Os comerciais mais cretinos do mundo
Até meados da década de 90 era fácil topar com um comercial cretino na TV brasileira. Bastava assistir um comercial de cigarro.
Sim, crianças, houve época nesse país em que os fabricantes de cigarro anunciavam seus produtos em horário nobre. No intervalo da novela das oito, por exemplo, entre um sorriso artificial de Tarcísio Meira e um ataque histérico de uma Helena qualquer, você podia assistir aqueles caubóis cancerosos do Marlboro, montados em seus cavalos cancerosos, perseguindo vacas cancerosas e bebendo café canceroso. Ou então você podia assistir um ator famoso qualquer dizendo que você e ele tinham "alguma coisa em comum". Ou então um ex-jogador qualquer dizendo que gostava de "levar vantagem em tudo, cerrrto?"
A cretinice fumarenta acabou em janeiro de 2001, quando os comerciais de cigarro foram banidos da TV brasileira, esperemos que para sempre. Mas isso não quer dizer que a cretinice publicitária acabou. De fato, com o advento da TV por assinatura e com o aumento da concorrência, ela só se intensificou.
Não estou falando daqueles famosos "infomerciais", que não passam de arremedos de lavagem cerebral tentando nos empurrar furadeiras revolucionárias, equipamentos para ginástica, roupas que emagrecem, chás que emagrecem, comidas que emagrecem e máquinas fotográficas que emagrecem. Estou falando apenas de comerciais comuns, embora cretinos.
Antes de prosseguir, contudo, é conveniente observar que nesses tempos politicamente corretos é arriscado proncunciar a palavra "cretino", pois, de acordo com nosso velho amigo Aurélio, ela significa:
1. Patol. Que sofre de cretinismo.
2. P. ext. Lorpa, pacóvio, idiota.
Assim, em respeito aos cinco leitores desse blog, nenhum dos quais é um lorpa, vou passar a usar o termo "pacóvio" em substituição a "cretino". Os pacóvios não entenderão nada, é claro, mas nessa altura eles já devem ter parado de ler minha pequena "preleção".

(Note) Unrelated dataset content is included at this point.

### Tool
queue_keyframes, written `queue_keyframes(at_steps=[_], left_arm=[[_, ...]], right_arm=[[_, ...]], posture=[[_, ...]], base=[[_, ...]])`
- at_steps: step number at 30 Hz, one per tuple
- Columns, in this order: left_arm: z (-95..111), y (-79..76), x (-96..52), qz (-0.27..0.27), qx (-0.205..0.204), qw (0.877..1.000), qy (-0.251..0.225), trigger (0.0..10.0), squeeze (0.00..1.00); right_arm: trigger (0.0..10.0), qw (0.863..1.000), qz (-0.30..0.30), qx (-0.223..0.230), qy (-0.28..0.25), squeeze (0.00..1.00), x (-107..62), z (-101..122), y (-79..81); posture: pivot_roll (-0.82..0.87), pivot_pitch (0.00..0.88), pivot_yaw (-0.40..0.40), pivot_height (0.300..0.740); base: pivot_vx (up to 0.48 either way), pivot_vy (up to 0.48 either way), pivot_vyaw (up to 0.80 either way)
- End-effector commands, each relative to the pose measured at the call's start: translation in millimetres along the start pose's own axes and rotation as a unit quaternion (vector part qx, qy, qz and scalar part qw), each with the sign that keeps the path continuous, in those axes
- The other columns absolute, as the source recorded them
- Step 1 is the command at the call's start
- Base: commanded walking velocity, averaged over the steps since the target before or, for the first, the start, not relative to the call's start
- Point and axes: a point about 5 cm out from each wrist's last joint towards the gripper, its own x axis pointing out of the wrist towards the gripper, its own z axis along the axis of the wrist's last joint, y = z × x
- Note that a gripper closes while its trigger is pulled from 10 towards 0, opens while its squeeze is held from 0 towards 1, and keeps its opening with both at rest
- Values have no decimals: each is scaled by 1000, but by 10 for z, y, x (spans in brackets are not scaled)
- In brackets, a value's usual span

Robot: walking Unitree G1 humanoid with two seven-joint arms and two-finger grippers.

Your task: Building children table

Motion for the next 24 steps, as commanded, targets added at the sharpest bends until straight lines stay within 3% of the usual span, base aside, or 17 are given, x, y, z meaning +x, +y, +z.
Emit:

Voltando ao assunto, minhas pesquisas televisivas indicam que a pacovice migrou dos comerciais de cigarro para os comerciais de creme dental. Talvez isso esteja relacionado à "lei de conservação da pacovice", que decorre do fato que os publicitários que trabalhavam em comerciais de cigarro tiveram que migrar para outras áreas, levando junto sua pacovice.
Poucas coisas são mais irritantes que assistir um comercial que tenta vender uma mistura pastosa de sabão, flúor, pó abrasivo e hortelã (ou menta americana, ou pimenta mexicana, ou qualquer coisa parecida). Um comercial de creme dental bem feito já é ruim, mas um comercial de creme dental pacóvio é mais irritante que Chitãozinho e Xororó tentando cantar uma ópera de Verdi, acompanhados de uma araponga no cio e de um porco sendo estripado.
Em um deles, direcionado a crianças pacóvias e embalado por uma musiquinha muito da lorpa, os publicitários tentam nos convencer que "com um belo sorriso, você pode chegar a presidente". Tudo bem, recomenda-se que presidentes de empresa tenham o sorriso em dia, mas só isso não basta, né?
Mas isso não é nada. Em uma série recorrente de comerciais, um ator amador, conversando com uma pessoa fora da cena, comenta sobre seus problemas dentais. Presume-se que, em meio a uma conversa qualquer, as pessoas finalmente chegam naquele ponto em que começam a falar de seus problemas com mau hálito, placas bacterianas, tártaro, dentaduras, gengivas inchadas, fístulas purulentas e dentes podres. E um ator em início de carreira, incapaz de conferir a ênfase correta a uma curta frase, é capaz de conferir a dose exata de autoridade necessária para que um consumidor compre o creme dental XYZ, não é?
E isso ainda não é o pior, pois esses comerciais simplíssimos, rodados em uma única sala de estar, com uma única câmera e um único ator, são pacóvios a ponto de conter erros de continuidade! Em um deles, por exemplo, o cabelo da atriz oscila da frente dos ombros para trás, e vice-versa, enquanto a câmera faz os cortes. Fantástico!
Para nosso terror, nunca é demais lembrar Murphy, que dizia: "sorria hoje, pois amanhã será pior". De fato, os comerciais pacóvios de dentifrício não são nada perto da verdadeira lorpice profissional que invadirá as televisões brasileiras a partir de 15 de agosto próximo: o horário eleitoral gratuito. Senhor, tende piedade de nós!